Displace Me brings students' attention to Ugandan war

On Saturday night in the College Union, Geneseo's Invisible Children organized "Displace Me," an event which aimed to expose students to the horrors of the war between the government of Uganda and the rebel militia movement of the Lord's Resistance Army.

Sophomore Nick LaGrassa, president of Invisible Children, said that the goal of Displace Me was "to take a serious issue going on in East Africa and put it in a more positive light to get people involved." For years, Invisible Children has worked to spread awareness about children abducted by the LRA and forced to become soldiers.

Displace Me featured a hut building contest, where the students who built the best hut out of cardboard received a $50 prize. Some students even planned to spend the night in the Union, immersing themselves in the experience of everyday life for Ugandans in internally displaced persons camps.

Junior Amanda Cupido spoke at the event about her trip to Uganda, where she spent a day in a Ugandan IDP Camp. Years ago, the government of Uganda relocated thousands of individuals to these camps in the hope of protecting them from further LRA attacks. The proximity of the cardboard huts being constructed in the Union Ballroom was the feature that most reminded Cupido of her visit to the Ugandan IDP camp. "You have no privacy there," she said. "Even though you have your own hut, there are people five feet away from you and thousands of people living in the camps overall."

Freshman Keri Martin was glad that Invisible Children could "raise awareness and show people what it's really like." She added, "We are only doing this for one night, but these people are actually living in huts like this every day."

Bobby Bailey, a co-founder and filmmaker for Invisible Children, heard about the Geneseo chapter's Displace Me event and was so impressed that he did a Skype session during the event. He thanked everyone in attendance for their support and reminded them, "We have a lot to do and this is just the beginning."

Sean Carasso, co-founder of the non-profit group Falling Whistles, also spoke at the event about his travels in the Democratic Republic of Congo and the resulting formation of his organization.
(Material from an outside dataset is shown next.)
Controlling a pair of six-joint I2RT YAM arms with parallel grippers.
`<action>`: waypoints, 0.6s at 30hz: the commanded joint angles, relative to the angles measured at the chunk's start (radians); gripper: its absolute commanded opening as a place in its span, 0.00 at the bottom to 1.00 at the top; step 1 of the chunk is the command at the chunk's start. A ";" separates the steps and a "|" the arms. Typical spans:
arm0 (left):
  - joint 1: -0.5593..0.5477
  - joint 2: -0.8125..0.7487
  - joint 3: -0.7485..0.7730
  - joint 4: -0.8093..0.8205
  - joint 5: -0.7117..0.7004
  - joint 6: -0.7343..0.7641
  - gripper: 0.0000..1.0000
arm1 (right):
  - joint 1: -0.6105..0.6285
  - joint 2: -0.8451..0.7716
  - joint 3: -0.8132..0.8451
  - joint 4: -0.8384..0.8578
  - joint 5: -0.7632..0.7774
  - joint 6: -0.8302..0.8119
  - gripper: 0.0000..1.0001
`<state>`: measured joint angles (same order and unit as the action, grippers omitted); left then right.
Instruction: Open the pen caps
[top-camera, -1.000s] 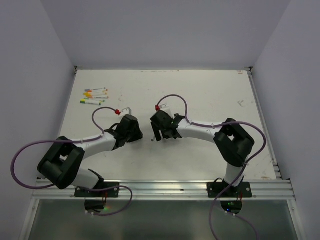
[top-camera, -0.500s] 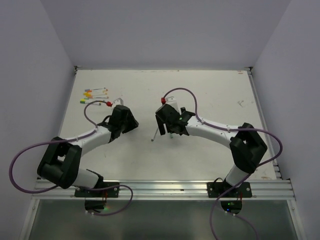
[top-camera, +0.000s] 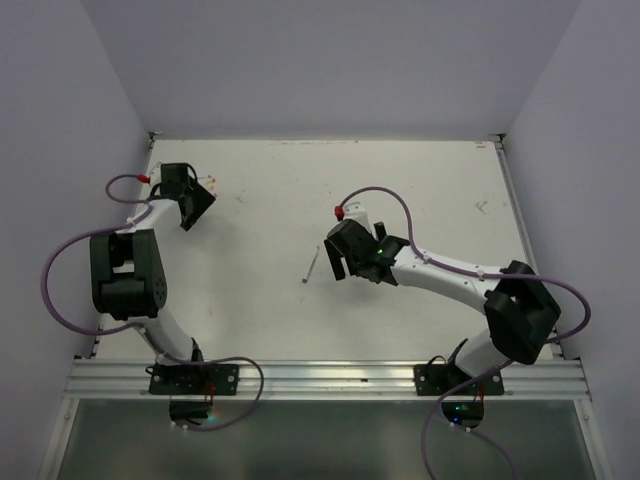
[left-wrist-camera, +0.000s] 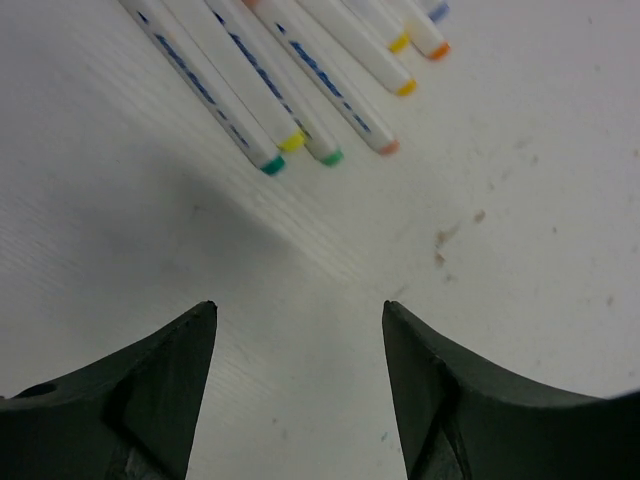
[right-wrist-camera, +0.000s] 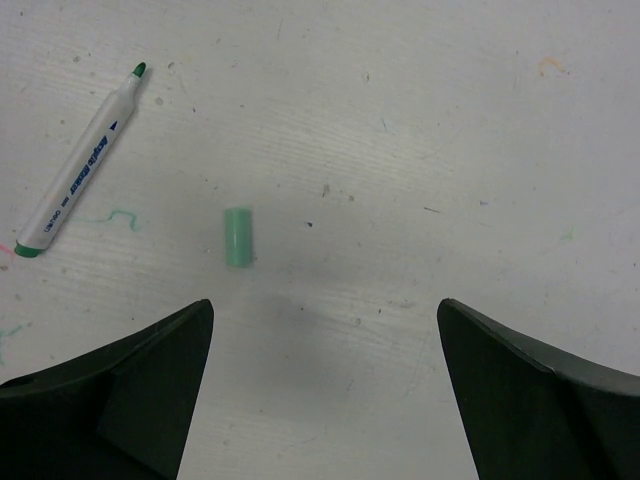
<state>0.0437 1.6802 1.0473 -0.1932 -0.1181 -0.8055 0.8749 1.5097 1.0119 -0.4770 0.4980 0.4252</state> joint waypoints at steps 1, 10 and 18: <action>0.074 0.088 0.131 -0.098 -0.034 -0.031 0.69 | -0.005 0.058 0.043 0.037 0.001 -0.026 0.99; 0.177 0.203 0.221 -0.089 -0.057 -0.084 0.64 | -0.017 0.023 -0.001 0.094 -0.119 -0.032 0.99; 0.185 0.298 0.336 -0.201 -0.123 -0.118 0.62 | -0.020 0.000 -0.019 0.112 -0.122 -0.032 0.99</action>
<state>0.2222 1.9491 1.3136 -0.3248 -0.1860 -0.8886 0.8608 1.5513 1.0004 -0.4080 0.3820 0.4015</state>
While in the Congo, Carasso told about how he met five young boys who were being charged with war crimes after being abducted and forced to be child soldiers. These boys told Carasso that children who were abducted, but too small to carry guns, were forced to the front lines of the battle field with only whistles. They were told to walk forward blowing the whistles to scare the enemy and, when they had been shot, their bodies would serve as a shield for other soldiers.

The theme of the night was not charity or pity, but connectedness. LaGrassa said that if there were one message people should take away from this event he would want it to be that, "In this world we're all people and we should be here for each other."